▶ [Exercise]
The lines needed are those from the start of the records through the line holding "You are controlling", each copied exactly.
::: Excerpted records :::
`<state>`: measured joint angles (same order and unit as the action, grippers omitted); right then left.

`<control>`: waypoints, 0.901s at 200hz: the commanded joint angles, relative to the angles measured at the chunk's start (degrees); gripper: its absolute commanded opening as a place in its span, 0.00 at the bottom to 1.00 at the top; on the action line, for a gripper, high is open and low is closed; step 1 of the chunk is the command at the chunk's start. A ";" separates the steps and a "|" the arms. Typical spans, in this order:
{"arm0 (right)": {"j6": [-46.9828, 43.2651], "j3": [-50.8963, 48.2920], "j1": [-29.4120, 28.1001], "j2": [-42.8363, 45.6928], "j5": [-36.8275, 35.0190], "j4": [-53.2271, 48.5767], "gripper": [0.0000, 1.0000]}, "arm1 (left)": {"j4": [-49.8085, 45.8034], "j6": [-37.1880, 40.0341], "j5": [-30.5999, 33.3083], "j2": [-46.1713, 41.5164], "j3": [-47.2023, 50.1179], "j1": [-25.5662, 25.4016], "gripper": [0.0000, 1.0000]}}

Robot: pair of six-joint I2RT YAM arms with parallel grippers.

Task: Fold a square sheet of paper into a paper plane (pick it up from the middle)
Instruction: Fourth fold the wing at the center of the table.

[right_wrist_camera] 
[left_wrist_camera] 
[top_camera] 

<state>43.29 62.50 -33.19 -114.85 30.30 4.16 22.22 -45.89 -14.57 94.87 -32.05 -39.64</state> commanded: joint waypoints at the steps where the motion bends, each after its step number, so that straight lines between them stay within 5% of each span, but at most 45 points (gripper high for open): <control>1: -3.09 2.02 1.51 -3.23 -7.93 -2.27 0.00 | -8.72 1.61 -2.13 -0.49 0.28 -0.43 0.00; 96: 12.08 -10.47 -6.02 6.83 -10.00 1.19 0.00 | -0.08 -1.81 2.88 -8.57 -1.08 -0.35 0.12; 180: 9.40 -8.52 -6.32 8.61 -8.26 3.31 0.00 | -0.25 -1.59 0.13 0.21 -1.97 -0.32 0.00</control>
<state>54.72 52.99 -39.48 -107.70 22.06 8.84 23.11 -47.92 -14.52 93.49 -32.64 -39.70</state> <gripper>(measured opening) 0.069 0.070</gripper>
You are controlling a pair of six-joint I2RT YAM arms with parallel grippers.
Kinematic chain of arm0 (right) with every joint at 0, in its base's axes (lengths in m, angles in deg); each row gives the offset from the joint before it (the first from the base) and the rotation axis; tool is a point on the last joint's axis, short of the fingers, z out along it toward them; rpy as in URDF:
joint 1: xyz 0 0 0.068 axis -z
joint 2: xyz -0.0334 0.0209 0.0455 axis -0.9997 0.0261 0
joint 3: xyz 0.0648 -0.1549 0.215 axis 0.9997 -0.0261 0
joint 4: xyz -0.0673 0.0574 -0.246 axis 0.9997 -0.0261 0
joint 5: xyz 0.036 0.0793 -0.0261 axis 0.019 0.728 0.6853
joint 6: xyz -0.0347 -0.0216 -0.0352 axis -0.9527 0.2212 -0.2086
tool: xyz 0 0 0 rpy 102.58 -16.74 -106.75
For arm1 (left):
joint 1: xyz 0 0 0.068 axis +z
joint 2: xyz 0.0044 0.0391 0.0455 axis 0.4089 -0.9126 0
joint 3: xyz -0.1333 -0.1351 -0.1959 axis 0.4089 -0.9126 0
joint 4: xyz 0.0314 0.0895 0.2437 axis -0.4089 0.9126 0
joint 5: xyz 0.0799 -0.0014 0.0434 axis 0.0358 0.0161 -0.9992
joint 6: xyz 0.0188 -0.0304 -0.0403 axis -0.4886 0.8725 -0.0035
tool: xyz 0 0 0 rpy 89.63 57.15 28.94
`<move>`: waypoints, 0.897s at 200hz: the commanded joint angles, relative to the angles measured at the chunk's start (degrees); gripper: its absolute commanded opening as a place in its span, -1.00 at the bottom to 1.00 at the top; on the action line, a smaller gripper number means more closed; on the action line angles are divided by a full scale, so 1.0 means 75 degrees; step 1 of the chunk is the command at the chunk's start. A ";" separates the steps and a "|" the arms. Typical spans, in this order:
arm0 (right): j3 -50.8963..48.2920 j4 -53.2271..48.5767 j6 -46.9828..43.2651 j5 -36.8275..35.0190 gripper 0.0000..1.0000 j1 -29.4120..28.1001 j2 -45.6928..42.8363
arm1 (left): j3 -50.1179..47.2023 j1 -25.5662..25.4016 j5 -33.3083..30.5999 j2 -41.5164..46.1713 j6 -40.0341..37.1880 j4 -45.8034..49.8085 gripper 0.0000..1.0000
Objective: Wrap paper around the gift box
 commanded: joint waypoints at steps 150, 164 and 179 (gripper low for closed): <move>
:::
▶ [Your solution]
`<state>`: measured joint angles (same order and unit as the action, grippers omitted); right then left.

`<control>`: waypoints, 0.901s at 200hz: the commanded joint angles, relative to the angles measured at the chunk's start (degrees); gripper: its absolute commanded opening as a place in its span, 0.00 at the bottom to 1.00 at the top; on the action line, for a gripper, high is open and low is closed; step 1 of the chunk is the command at the chunk's start. A ";" separates the steps and a "|" the arms. Typical spans, in this order:
{"arm0 (right)": {"j6": [-46.9828, 43.2651], "j3": [-50.8963, 48.2920], "j1": [-29.4120, 28.1001], "j2": [-42.8363, 45.6928], "j5": [-36.8275, 35.0190], "j4": [-53.2271, 48.5767], "gripper": [0.0000, 1.0000]}, "arm1 (left)": {"j4": [-49.8085, 45.8034], "j6": [-37.1880, 40.0341], "j5": [-30.5999, 33.3083], "j2": [-46.1713, 41.5164], "j3": [-47.2023, 50.1179], "j1": [-25.5662, 25.4016], "gripper": [0.0000, 1.0000]}}

Robot: pair of six-joint I2RT YAM arms with parallel grippers.

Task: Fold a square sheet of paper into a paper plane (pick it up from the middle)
Instruction: Fourth fold the wing at the center of the table.

[right_wrist_camera] 
[left_wrist_camera] 
[top_camera] 

<state>43.29 62.50 -33.19 -114.85 30.30 4.16 22.22 -45.89 -14.57 94.87 -32.05 -39.64</state> commanded: joint waypoints at the steps where the motion bends, each after its step number, so that straight lines between them stay within 5% of each span, but at most 45 points (gripper high for open): <control>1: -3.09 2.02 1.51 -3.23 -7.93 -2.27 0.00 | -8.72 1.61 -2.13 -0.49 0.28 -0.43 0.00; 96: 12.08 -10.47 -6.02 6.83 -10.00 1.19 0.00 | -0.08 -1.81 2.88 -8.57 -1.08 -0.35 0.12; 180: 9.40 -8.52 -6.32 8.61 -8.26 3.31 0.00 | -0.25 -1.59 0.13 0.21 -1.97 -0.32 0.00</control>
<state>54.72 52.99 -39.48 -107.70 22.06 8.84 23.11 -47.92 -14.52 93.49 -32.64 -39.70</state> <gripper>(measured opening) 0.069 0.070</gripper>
You are controlling a pair of six-joint I2RT YAM arms with parallel grippers.

With this, the output is complete.